### PROBLEM REQUIREMENTS
Once the line with "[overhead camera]" is found in the entries below, print it and each following line exactly, stopping after the line with "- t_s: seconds"; print nothing else.

··· DATA SUPPLIED

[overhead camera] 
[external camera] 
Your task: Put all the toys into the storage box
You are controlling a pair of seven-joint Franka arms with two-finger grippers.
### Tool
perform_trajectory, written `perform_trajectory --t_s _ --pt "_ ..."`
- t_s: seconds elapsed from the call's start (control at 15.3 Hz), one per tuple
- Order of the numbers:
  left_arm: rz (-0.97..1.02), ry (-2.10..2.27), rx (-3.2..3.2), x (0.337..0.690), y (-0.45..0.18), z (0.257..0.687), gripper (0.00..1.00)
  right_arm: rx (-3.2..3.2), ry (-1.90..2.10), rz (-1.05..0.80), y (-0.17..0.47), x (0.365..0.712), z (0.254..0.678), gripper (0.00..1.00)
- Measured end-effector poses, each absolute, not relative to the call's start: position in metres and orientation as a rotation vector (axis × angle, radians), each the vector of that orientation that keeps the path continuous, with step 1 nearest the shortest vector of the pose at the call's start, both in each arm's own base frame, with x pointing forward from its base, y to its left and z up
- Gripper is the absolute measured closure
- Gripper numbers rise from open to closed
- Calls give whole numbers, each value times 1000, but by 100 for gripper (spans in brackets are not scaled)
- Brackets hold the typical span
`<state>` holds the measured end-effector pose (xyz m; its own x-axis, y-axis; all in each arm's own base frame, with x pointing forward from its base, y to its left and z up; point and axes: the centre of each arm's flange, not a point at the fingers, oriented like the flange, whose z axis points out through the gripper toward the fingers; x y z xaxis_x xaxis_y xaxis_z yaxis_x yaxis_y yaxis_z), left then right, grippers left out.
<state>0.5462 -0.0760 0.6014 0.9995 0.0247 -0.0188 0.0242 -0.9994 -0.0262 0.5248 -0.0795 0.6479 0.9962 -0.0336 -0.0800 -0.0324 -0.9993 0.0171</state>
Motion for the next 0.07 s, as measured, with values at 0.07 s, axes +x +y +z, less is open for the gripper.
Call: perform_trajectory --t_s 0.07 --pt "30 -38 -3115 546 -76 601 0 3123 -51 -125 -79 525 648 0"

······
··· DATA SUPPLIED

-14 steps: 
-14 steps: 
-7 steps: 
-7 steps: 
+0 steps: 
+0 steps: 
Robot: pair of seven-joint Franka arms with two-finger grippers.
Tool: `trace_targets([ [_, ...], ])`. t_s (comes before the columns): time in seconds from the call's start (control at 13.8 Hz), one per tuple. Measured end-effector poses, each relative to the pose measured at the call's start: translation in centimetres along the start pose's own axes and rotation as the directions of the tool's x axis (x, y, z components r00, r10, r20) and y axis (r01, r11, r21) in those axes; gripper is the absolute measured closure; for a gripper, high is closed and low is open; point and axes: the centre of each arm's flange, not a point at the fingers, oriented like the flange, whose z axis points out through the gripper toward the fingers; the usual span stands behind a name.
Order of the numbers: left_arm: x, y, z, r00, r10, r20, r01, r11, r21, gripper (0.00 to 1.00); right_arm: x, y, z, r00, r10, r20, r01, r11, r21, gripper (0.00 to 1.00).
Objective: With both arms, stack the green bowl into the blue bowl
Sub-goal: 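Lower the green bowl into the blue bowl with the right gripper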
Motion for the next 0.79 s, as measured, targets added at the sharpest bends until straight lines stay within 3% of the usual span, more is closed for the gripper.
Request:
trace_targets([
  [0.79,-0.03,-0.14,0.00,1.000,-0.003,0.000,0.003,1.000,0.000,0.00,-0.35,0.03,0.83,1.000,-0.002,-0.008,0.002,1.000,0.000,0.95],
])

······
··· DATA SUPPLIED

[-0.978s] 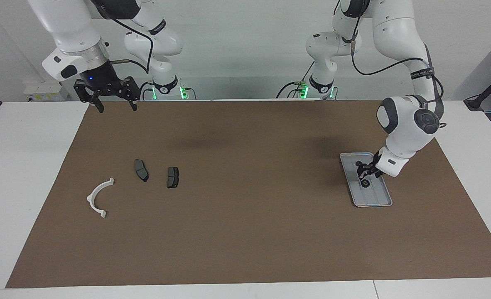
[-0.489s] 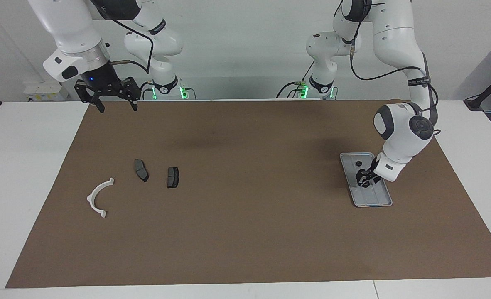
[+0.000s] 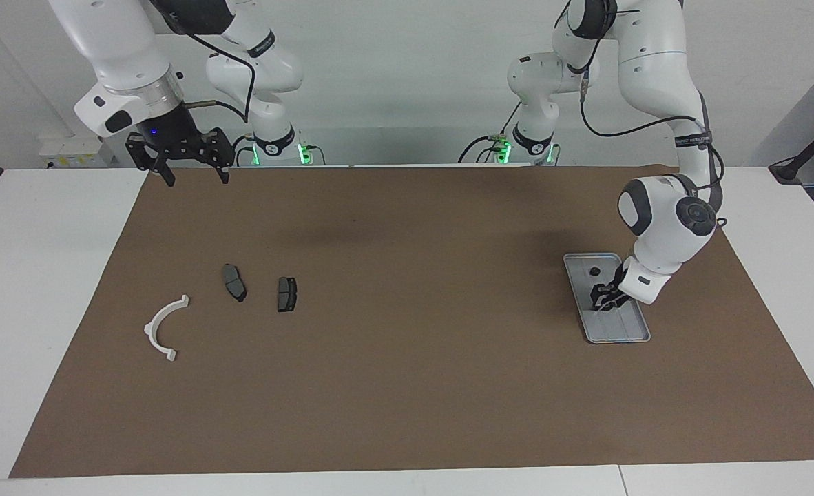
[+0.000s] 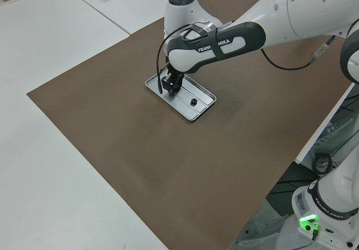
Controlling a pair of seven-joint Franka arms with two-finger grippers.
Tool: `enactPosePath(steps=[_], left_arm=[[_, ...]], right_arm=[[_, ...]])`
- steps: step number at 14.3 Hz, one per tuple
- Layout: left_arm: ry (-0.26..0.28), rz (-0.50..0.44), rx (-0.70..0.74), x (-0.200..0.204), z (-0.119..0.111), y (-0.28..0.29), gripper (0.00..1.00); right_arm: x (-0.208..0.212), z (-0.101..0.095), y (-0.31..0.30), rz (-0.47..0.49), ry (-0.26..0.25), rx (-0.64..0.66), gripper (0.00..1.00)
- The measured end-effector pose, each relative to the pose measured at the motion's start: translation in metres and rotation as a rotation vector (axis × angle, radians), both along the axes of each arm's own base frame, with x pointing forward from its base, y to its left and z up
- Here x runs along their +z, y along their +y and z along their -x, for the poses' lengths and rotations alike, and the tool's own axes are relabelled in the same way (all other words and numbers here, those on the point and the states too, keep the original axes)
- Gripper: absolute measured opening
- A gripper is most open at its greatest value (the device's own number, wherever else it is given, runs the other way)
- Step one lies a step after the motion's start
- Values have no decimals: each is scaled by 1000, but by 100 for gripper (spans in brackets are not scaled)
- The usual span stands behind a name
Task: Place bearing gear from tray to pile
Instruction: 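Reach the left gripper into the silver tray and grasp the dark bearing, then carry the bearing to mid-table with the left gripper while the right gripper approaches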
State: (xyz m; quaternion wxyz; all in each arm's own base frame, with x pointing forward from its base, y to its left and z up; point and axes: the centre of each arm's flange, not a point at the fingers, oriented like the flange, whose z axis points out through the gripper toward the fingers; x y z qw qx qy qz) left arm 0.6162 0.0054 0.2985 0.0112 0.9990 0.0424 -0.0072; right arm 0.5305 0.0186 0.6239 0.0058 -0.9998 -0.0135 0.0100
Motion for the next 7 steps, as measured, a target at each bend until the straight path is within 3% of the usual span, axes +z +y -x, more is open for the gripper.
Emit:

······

### YOUR RESPONSE
[overhead camera] 
[external camera] 
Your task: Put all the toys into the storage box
You are controlling a pair of seven-joint Franka arms with two-finger grippers.
### Tool
perform_trajectory, written `perform_trajectory --t_s _ --pt "_ ..."`
- t_s: seconds elapsed from the call's start (control at 15.3 Hz), one per tuple

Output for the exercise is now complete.